** Opening Supplied information block **
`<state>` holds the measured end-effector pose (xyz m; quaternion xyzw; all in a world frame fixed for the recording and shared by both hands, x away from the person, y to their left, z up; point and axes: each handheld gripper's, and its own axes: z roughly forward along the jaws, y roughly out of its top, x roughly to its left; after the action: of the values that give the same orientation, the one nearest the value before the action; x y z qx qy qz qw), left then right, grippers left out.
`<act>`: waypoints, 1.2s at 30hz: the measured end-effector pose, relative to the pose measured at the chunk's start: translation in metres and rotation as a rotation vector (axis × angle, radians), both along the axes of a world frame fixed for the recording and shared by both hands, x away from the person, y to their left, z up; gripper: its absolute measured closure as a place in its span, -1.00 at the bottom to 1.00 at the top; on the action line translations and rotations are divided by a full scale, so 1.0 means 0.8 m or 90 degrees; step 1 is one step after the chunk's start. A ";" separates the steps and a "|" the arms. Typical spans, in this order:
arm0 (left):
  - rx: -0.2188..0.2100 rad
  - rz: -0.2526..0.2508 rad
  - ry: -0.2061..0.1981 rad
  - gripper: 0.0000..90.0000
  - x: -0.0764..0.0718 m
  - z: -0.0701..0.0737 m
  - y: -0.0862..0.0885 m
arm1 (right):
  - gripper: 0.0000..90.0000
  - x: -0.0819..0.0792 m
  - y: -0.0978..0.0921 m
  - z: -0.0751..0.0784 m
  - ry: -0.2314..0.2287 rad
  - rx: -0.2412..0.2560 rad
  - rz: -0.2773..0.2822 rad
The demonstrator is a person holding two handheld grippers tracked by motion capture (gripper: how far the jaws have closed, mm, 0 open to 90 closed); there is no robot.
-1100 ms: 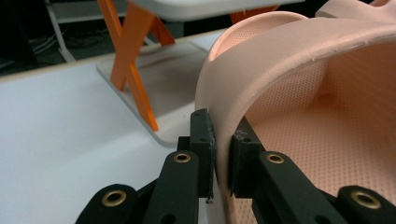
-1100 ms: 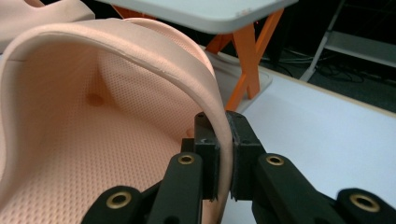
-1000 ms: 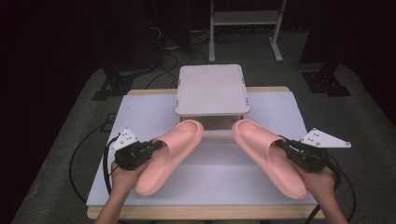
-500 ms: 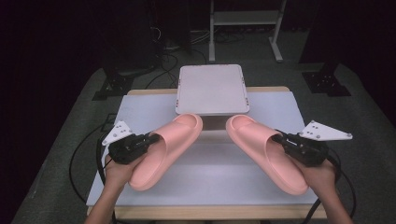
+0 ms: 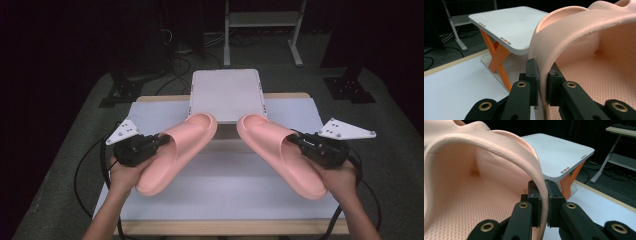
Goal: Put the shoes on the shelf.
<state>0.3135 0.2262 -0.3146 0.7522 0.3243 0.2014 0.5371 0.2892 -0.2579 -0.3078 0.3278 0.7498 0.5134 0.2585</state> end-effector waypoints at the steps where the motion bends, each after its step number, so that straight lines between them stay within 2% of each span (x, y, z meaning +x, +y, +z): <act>1: 0.000 0.000 -0.001 0.84 0.002 0.002 0.000 | 0.86 0.001 0.000 0.001 -0.002 0.001 0.001; 10: -0.014 0.002 -0.001 0.84 0.019 0.016 -0.001 | 0.86 0.015 0.005 0.014 -0.005 -0.004 -0.004; 21: -0.020 0.016 0.004 0.84 0.039 0.023 -0.002 | 0.86 0.037 0.010 0.025 -0.006 0.003 -0.011; 27: -0.004 0.024 0.005 0.84 0.054 0.029 -0.005 | 0.86 0.055 0.015 0.030 0.000 -0.001 -0.018; 36: -0.004 0.041 0.014 0.84 0.078 0.032 -0.008 | 0.86 0.080 0.025 0.035 0.005 -0.013 -0.027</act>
<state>0.3758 0.2201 -0.2891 0.7420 0.3549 0.2093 0.5289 0.3534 -0.2377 -0.2797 0.3432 0.7488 0.4987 0.2698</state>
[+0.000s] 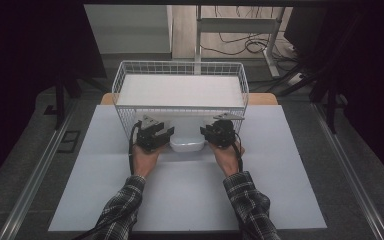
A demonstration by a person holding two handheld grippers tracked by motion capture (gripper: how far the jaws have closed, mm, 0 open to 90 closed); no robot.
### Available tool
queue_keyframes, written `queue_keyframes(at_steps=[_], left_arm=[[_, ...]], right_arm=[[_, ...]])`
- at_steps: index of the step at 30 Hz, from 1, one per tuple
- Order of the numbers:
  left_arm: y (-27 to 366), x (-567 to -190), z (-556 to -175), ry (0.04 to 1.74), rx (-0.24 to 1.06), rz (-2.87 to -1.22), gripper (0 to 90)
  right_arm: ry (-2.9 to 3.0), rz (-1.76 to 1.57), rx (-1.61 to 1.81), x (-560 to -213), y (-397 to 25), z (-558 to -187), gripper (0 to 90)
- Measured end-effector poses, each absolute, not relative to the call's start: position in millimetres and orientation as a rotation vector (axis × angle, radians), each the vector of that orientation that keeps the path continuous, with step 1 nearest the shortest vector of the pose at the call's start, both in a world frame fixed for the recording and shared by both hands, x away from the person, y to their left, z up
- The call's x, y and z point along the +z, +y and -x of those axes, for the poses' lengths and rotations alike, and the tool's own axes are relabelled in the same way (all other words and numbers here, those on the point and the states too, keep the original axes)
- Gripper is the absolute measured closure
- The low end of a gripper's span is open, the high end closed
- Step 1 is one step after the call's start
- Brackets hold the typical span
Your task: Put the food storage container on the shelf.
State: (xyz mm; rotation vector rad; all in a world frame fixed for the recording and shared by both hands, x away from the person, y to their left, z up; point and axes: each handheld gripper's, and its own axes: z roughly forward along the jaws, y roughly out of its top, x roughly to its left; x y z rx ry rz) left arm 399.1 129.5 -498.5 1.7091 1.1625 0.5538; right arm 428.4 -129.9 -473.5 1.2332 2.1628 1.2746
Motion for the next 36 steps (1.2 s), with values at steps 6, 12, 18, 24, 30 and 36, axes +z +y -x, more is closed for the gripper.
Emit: queue_keyframes(at_steps=[6, 12, 18, 24, 30, 36], left_arm=[[134.6, -490.4, -381.1, 1.115, 0.527, -1.675, 38.5], [143.9, -483.2, -354.3, 1.042, 0.495, -1.702, 27.1], [155.4, -489.4, -322.8, 1.001, 0.440, -1.785, 10.1], [168.4, -503.8, -287.3, 0.995, 0.433, -1.820, 4.2], [173.9, -512.4, -263.1, 0.977, 0.467, -1.855, 1.8], [181.1, -513.3, -234.1, 0.958, 0.511, -1.841, 1.5]], right_arm=[[2.153, -1.128, 1.268, -465.3, -130.7, -417.9, 79.8], [2.189, -1.045, 1.306, -457.4, -138.3, -401.4, 89.0], [2.255, -0.973, 1.322, -453.1, -140.1, -382.1, 89.2], [2.282, -0.938, 1.338, -453.9, -138.4, -365.2, 88.9], [2.357, -0.877, 1.323, -462.8, -127.3, -349.1, 88.5], [2.408, -0.837, 1.309, -473.2, -116.7, -345.9, 88.8]])
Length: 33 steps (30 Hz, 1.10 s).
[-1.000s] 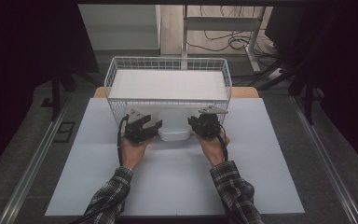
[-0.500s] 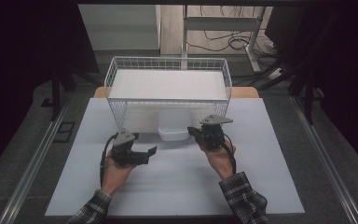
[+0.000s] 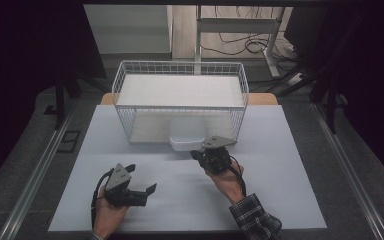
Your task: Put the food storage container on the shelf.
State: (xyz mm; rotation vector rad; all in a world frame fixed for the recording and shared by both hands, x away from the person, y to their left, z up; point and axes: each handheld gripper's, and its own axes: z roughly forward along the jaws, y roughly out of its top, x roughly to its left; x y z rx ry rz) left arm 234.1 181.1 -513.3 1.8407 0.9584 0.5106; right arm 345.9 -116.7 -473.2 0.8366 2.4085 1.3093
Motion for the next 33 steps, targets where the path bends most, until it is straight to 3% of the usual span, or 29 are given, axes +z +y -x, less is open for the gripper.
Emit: queue_keyframes(at_steps=[15, 19, 23, 33], left_arm=[[195.8, -514.2, -190.8, 0.921, 0.526, -1.830, 0.5], [199.7, -515.3, -189.5, 0.925, 0.549, -1.829, 1.0], [201.1, -517.4, -191.7, 0.892, 0.454, -1.791, 1.0], [195.6, -518.5, -191.5, 0.877, 0.519, -1.831, 1.9]], right_arm=[[2.415, -0.896, 1.272, -500.8, -95.3, -368.9, 89.1], [2.395, -0.877, 1.226, -501.0, -93.3, -373.0, 89.2], [2.371, -0.926, 1.252, -499.7, -99.7, -381.3, 89.2], [2.355, -0.933, 1.236, -500.1, -90.9, -398.5, 89.3]])
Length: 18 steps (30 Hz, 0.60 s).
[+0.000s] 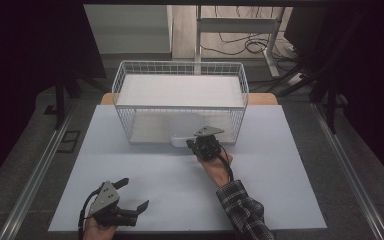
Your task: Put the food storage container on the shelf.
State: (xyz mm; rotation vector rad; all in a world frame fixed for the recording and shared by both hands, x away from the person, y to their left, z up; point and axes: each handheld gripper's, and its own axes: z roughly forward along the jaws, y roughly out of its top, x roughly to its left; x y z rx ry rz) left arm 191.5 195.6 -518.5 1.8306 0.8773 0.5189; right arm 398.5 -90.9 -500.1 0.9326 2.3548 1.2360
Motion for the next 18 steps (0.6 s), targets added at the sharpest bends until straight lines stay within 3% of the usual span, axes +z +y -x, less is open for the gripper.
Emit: queue_keyframes(at_steps=[18], left_arm=[[197.0, -519.3, -193.3, 0.907, 0.549, -1.838, 2.0]], right_arm=[[2.335, -0.962, 1.215, -499.5, -82.1, -424.5, 89.3]])
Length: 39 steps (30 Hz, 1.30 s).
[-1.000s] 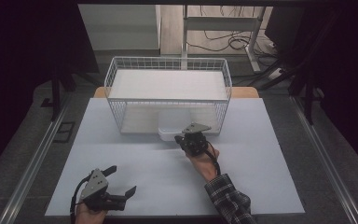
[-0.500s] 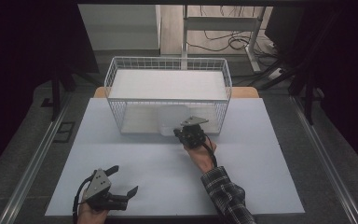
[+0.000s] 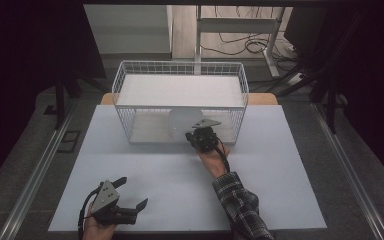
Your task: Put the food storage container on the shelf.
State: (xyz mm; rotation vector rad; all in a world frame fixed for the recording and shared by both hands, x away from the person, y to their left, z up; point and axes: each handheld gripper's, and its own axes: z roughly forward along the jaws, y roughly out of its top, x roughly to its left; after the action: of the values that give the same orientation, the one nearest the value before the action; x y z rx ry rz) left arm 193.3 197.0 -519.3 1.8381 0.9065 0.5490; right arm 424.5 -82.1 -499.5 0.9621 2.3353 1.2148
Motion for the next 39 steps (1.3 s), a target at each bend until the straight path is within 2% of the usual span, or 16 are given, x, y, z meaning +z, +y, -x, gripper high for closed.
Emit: queue_keyframes(at_steps=[15, 18, 24, 30, 39], left_arm=[[198.1, -519.0, -194.0, 0.926, 0.539, -1.841, 2.2], [199.1, -518.1, -194.6, 0.956, 0.508, -1.841, 2.3], [198.9, -518.8, -195.5, 0.968, 0.485, -1.844, 2.4], [199.0, -517.7, -196.2, 0.981, 0.442, -1.853, 3.2], [199.8, -517.4, -196.9, 0.986, 0.399, -1.855, 3.8]], right_arm=[[2.331, -0.971, 1.199, -500.4, -75.7, -436.8, 89.2], [2.345, -0.965, 1.218, -499.0, -75.5, -434.8, 84.9], [2.374, -0.935, 1.218, -492.2, -72.5, -425.7, 60.0], [2.373, -0.929, 1.231, -485.6, -73.9, -416.6, 41.7], [2.395, -0.902, 1.235, -478.6, -78.8, -403.1, 29.8]])
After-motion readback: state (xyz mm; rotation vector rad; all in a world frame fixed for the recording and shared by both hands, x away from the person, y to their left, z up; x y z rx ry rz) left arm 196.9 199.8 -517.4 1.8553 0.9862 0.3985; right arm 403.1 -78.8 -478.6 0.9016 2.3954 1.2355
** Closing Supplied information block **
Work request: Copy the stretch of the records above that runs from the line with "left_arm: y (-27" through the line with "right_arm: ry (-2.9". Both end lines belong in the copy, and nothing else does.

Task answer:
  left_arm: y (-27 to 366), x (-567 to -190), z (-556 to -175), ry (0.04 to 1.74), rx (-0.24 to 1.06), rz (-2.87 to -1.22), gripper (0 to 90)
  right_arm: ry (-2.9 to 3.0), rz (-1.76 to 1.57), rx (-1.61 to 1.81), x (-560 to -213), y (-397 to 25), z (-558 to -187), gripper (0 to 90)

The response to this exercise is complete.